Я стремительно обернулся и пристально посмотрел на Мари Ле Гард. Ее голос был слабым, как шелестящий шепот. Она попыталась улыбнуться, но улыбка эта была больше похожа на жалкую гримасу, и ни в глазах, ни в голосе не было больше ни искры свойственного ей юмора.
— Слава Богу, вы пришли в себя! — Я нагнулся к ней, снял варежки и начал растирать ее замерзшие руки. — Это чудесно! Как вы себя чувствуете, мисс Ле Гард?
— А как я могу себя чувствовать? — спросила она с проблеском былой живости. — Не заговаривайте мне зубы, Питер! Так сколько времени вы даете мне?

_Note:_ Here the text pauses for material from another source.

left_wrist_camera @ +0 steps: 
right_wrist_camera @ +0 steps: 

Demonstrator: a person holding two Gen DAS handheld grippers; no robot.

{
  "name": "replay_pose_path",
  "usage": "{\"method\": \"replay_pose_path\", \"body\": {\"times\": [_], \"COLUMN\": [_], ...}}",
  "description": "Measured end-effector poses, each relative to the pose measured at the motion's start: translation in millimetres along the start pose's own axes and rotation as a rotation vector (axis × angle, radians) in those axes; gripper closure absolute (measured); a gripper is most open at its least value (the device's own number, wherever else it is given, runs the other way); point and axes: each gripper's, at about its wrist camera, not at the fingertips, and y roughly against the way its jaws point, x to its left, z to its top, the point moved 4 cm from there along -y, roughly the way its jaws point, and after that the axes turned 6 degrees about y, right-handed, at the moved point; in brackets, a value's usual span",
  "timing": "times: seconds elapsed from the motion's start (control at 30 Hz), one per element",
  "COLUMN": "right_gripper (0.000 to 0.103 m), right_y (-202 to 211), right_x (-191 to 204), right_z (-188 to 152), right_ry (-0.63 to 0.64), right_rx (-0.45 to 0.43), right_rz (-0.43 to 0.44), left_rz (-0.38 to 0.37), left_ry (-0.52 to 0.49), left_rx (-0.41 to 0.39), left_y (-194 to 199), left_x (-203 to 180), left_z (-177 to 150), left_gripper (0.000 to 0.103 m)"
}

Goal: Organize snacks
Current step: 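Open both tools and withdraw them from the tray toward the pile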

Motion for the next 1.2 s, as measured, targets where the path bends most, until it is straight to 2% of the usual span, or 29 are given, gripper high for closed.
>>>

— Ну, примерно еще тысячу премьер в старом добром «Эдельфи». — Нашим источником света был электрический фонарь, который мы воткнули в снег, и я наклонился так, чтобы мое лицо оставалось в тени и она не могла бы прочитать моих мыслей. — Серьезно, уже тот факт, что вы пришли в себя, это добрый знак.

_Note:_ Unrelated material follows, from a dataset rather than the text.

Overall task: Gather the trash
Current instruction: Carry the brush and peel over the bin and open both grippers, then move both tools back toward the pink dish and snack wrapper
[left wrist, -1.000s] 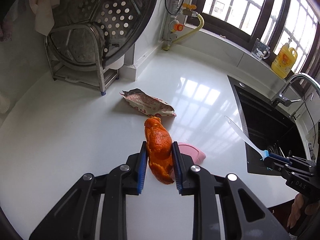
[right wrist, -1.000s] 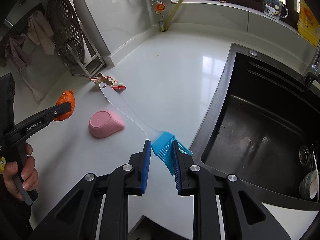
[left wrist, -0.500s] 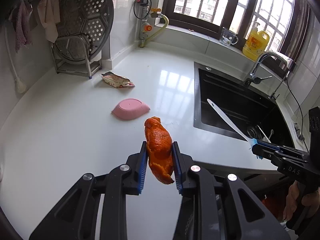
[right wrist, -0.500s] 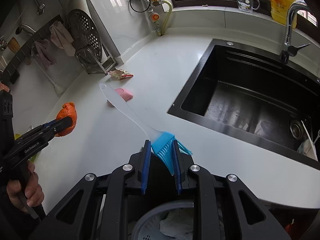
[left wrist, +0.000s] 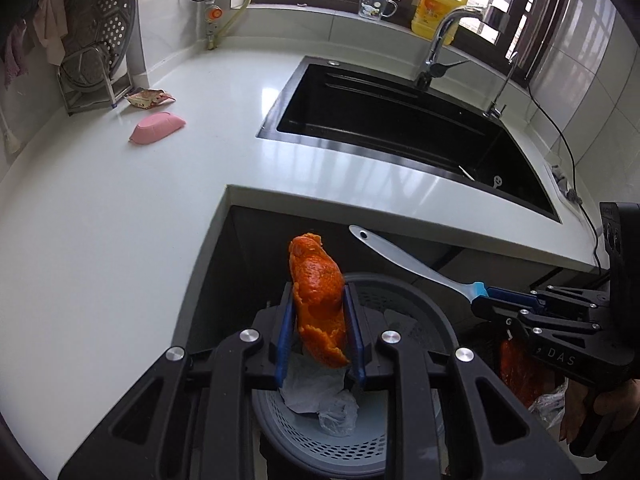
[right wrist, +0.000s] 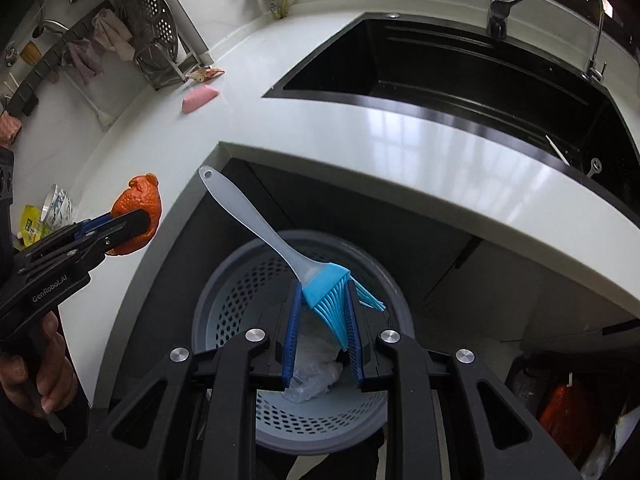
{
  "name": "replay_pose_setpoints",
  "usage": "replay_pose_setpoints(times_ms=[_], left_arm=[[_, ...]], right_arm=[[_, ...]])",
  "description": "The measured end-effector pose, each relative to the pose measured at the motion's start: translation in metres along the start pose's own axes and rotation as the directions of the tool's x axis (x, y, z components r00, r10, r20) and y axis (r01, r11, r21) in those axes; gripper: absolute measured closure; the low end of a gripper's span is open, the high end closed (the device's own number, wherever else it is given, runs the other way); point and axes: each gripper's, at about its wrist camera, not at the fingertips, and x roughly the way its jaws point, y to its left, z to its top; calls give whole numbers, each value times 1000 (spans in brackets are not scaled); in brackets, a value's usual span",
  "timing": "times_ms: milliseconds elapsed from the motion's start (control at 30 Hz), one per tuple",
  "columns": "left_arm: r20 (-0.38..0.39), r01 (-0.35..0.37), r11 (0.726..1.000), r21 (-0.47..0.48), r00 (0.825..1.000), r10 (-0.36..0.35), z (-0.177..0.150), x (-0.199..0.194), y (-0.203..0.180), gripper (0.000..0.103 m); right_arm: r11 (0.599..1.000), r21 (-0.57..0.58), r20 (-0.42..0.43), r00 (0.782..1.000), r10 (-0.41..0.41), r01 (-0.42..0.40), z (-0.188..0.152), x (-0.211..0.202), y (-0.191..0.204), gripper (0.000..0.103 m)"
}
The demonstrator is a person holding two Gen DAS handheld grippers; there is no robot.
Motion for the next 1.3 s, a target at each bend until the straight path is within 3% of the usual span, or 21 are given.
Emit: replay_pose_setpoints(times_ms=[233,533,600,667,700,1300], left_arm=[[-43,-47,999,24,998,48,-25,9,-28,78],[-49,-90,995,-29,995,89,-34,1,-31,73],[-49,-99,994,-37,994,97,-36,-3,-32,67],[-43,-106,993,-52,994,104,-38,-7,-31,47],[-38,-107,992,-59,994,105,-38,-10,-31,44],[-32,-134,989,-64,991,132,-37,-29,-27,43]], right_arm=[[1000,-3,-78,997,6,-6,-29,21,-10,82],[999,-36,-101,994,36,-40,-37,25,-9,81],[998,-34,-101,994,48,-52,-37,24,-9,79],[998,-29,-96,994,55,-58,-38,21,-10,74],[998,-30,-91,994,55,-58,-38,19,-9,70],[995,-36,-47,995,92,-94,-30,-4,1,65]])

— Однажды я играла роль королевы, которая очнулась, чтобы произнести несколько драматических слов и умереть. Но я не могу придумать ни одной драматической фразы. .. — Мне пришлось напрячь свой слух, чтобы разобрать слабый шелест ее слов. — Вы лжец, Питер. Скажите, есть ли вообще какая-нибудь надежда?
— Конечно! — солгал я и поспешил переменить тему. — Завтра днем, вернее, уже сегодня мы будем на побережье, а там нас наверняка подберет какой-нибудь самолет или корабль. Нам осталось пройти всего лишь миль двадцать.

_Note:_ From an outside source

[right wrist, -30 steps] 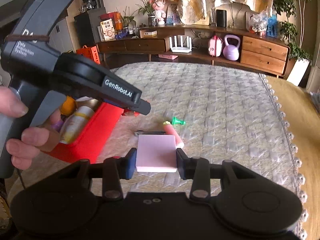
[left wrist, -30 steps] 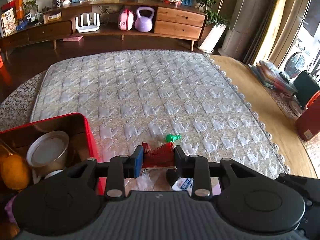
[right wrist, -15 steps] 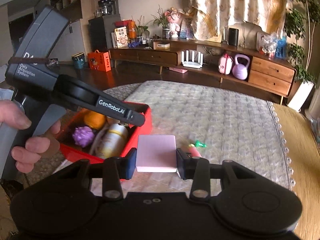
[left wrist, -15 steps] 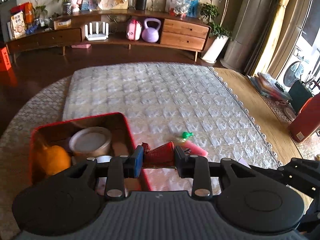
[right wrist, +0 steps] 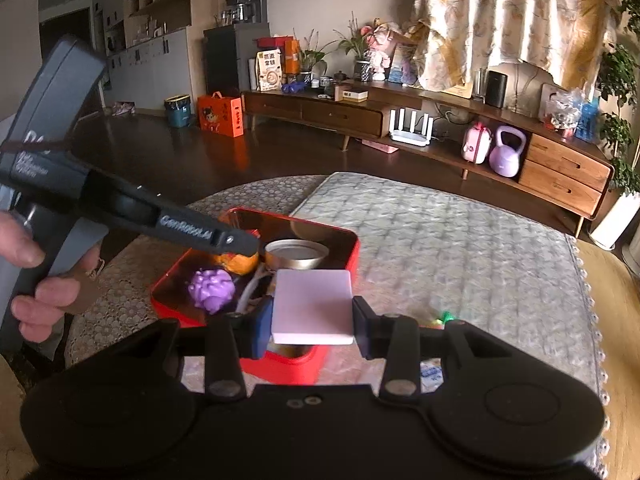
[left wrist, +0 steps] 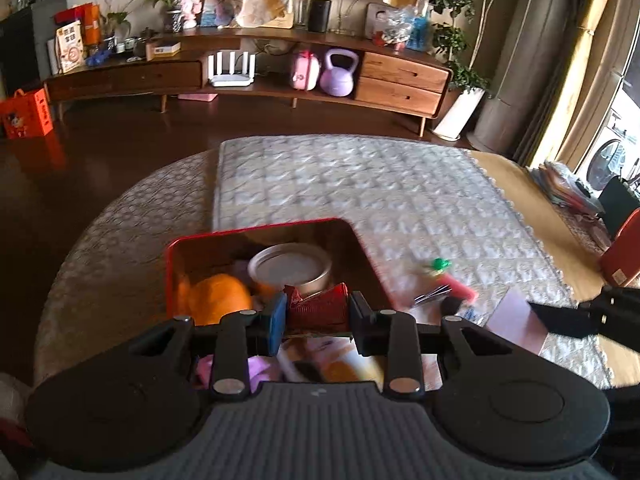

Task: Organize rigid objects
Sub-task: 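Carry the red item and pink block into the red box and open both tools, then move both tools toward the pink tube and the clear tape roll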

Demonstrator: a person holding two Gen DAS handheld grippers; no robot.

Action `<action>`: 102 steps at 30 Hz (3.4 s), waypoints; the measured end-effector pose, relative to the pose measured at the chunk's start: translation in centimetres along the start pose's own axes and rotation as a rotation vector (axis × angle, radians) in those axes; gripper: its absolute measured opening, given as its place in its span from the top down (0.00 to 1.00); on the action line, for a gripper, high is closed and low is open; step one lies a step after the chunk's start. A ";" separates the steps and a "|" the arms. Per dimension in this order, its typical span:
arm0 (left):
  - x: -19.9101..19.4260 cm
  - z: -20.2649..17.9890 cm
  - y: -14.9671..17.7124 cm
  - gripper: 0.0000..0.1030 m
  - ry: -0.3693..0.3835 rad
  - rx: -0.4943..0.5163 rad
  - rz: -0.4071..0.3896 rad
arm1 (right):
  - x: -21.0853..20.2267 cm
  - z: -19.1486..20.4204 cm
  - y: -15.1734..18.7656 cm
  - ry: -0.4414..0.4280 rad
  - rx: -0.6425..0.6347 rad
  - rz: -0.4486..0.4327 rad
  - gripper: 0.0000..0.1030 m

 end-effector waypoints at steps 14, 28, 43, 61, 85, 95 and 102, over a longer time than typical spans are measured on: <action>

— Двадцать миль! — воскликнул Веджеро. — Да еще в такой заварушке!
— Такая заварушка долго не протянется, мистер Веджеро, — сказал Джекстроу. — Такие ветры быстро выдыхаются, этот, правда, что-то задержался, но и он уже ослаб. Завтра будет ясно, тихо и холодно.
— Холод — это уже какая-то перемена, — заметил Веджеро, и его взгляд устремился куда-то мимо меня. — Док, старая леди без сознания.
Да, я это видел. Я перестал растирать руки Мари Ле Гард и натянул на них варежки.
— Дайте я взгляну на ваши лапы, мистер Веджеро.
— Для вас я просто Джонни, док. Помните, я ведь полностью реабилитирован. — Он протянул мне руки для осмотра. — Ничего себе, красота!
Какая там красота! Это был самый тяжелый случай обморожения из всех, какие мне довелось видеть, а видел я их немало. Руки были бело-желтые, омертвевшие, масса волдырей. Я понял, что значительная часть основных тканей безвозвратно разрушена.
— Боюсь, что я несколько небрежно обращался с рукавицами, — виновато проговорил Веджеро. — Я потерял эти чертовы рукавицы миль пять назад. Сразу не заметил, наверное, руки сильно окоченели. Не почувствовал.
— А сейчас что-нибудь чувствуете?
— Кое-где... — Он утвердительно кивнул головой, когда я коснулся нескольких мест, где еще не застыла кровь, и добавил непринужденно, почти небрежно: — Все потеряно, док? Нужно будет ампутировать?
— Нет. — Я решительно покачал головой. Не было смысла говорить ему сейчас, что некоторые его пальцы безнадежно утрачены.
— Я смогу вернуться на ринг? — все так же непринужденно спросил он.
— Трудно сказать. Никогда не знаешь...
— Я выйду на ринг?
— Нет, Джонни, вы никогда не вернетесь на ринг.
Наступила долгая пауза, потом он спокойно проговорил:
— Вы уверены, док? Абсолютно уверены?
— Уверен, Джонни. Ни один врач не разрешит вам вернуться на ринг. В противном случае его самого дисквалифицируют.